Dabigatran Versus Rivaroxaban for Secondary Stroke Prevention in Patients with Atrial Fibrillation Rehabilitated in Skilled Nursing Facilities

  • Matthew AlcuskyEmail author
  • Anne L. Hume
  • Marc Fisher
  • Jennifer Tjia
  • Robert J. Goldberg
  • David D. McManus
  • Kate L. Lapane
Short Communication

Abstract

Background

Thromboembolic and bleeding risk are elevated in older patients with atrial fibrillation and prior stroke. We compared dabigatran with rivaroxaban for secondary prevention in a national population after skilled nursing facility (SNF) discharge.

Methods

Medicare fee-for-service beneficiaries aged ≥ 65 years with atrial fibrillation hospitalized for ischemic stroke (November 2011–October 2013) and subsequently admitted to an SNF were studied.

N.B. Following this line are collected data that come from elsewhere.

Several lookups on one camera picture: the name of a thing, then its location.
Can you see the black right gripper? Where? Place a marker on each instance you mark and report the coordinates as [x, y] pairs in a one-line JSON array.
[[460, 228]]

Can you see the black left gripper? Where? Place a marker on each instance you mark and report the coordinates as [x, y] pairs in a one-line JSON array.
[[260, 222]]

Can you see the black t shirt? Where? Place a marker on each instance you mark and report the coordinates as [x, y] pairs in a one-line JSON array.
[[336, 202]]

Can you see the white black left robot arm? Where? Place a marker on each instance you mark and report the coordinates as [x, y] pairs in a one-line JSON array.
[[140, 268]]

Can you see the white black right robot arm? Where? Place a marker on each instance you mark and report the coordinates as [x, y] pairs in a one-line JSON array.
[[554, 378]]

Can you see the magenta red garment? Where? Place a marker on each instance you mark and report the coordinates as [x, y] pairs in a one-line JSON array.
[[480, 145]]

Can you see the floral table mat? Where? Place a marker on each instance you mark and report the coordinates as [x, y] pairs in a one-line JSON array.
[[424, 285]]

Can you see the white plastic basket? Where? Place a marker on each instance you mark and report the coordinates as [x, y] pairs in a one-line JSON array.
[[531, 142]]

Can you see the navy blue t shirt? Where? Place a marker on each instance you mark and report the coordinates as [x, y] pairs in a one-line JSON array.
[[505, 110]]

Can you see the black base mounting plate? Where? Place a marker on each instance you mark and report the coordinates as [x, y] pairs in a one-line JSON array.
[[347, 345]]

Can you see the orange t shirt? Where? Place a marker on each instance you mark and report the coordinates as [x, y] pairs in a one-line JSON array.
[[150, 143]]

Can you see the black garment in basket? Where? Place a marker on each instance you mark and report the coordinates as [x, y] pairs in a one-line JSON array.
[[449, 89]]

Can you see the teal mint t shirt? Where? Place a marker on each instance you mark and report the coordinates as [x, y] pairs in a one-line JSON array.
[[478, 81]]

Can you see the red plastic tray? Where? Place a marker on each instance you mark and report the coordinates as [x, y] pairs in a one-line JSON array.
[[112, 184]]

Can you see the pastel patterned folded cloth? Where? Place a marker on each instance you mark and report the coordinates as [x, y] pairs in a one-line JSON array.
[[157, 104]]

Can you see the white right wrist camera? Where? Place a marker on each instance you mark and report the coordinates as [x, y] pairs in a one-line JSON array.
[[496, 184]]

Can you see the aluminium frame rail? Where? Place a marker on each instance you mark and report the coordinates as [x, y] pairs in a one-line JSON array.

Dabigatran (n = 332) and rivaroxaban users (n = 378) were compared in a retrospective, active comparator, new-user cohort. The index medication claim occurred within 120 days after hospital discharge and exposure continued until a 14-day treatment gap (‘as treated’). The primary net clinical benefit outcome was the time to recurrent stroke, transient ischemic attack, intracranial hemorrhage, extracranial bleed, myocardial infarction, venous thromboembolism, or death. All-cause mortality was evaluated separately as a secondary outcome. Multivariable adjusted Cox models stratified by dosage estimated hazard ratios (aHR).

Results

Among those receiving low dosages, the crude composite event rate was 40.4/100 person-years among dabigatran users and 33.7/100 person-years among rivaroxaban users. The composite outcome [aHR 1.48; 95% confidence interval (CI) 0.87–2.51] and all-cause mortality (aHR 1.67; 95% CI 0.84–3.31) rates were higher among low-dose dabigatran users. For those receiving standard doses, the crude composite event rates were 19.5/100 person-years for dabigatran users and 37.1/100 person-years for rivaroxaban users. Although no difference in mortality was observed, the composite outcome rate was lower among standard-dose dabigatran users (aHR 0.65; 95% CI 0.36–1.15).

Conclusions

In older adults treated with direct-acting oral anticoagulants after ischemic stroke, outcome rates varied considerably by drug and dosage.

Notes

Compliance with Ethical Standards

The University of Massachusetts Medical School Institutional Review Board approved this study. All procedures performed in studies involving human participants were in accordance with the ethical standards of the institutional and/or national research committee and with the 1964 Helsinki declaration and its later amendments or comparable ethical standards. For this type of research formal consent is not required.

Funding

At the time the study was conducted, Dr Alcusky was funded by the National Center for Advancing Translational Sciences (TL1TR001454). Dr McManus was funded by the National Heart, Lung, and Blood Institute (RO1HL126911, RO1HL135219, RO1HL136660, R15HL121761). Partial support for Dr Goldberg was provided by the National Heart, Lung, and Blood Institute (1R01HL126911-01A1, 5R01HL125089-02, 5R01HL115295-05).

Conflict of interest

Dr. Tjia is a consultant for CVS Health. Dr. Alcusky, Dr. Goldberg, Dr. Fisher, Dr. Lapane, and Dr. Hume have no interests to disclose.

Supplementary material

40266_2018_610_MOESM1_ESM.docx (35 kb)
Supplementary material 1 (DOCX 34 kb)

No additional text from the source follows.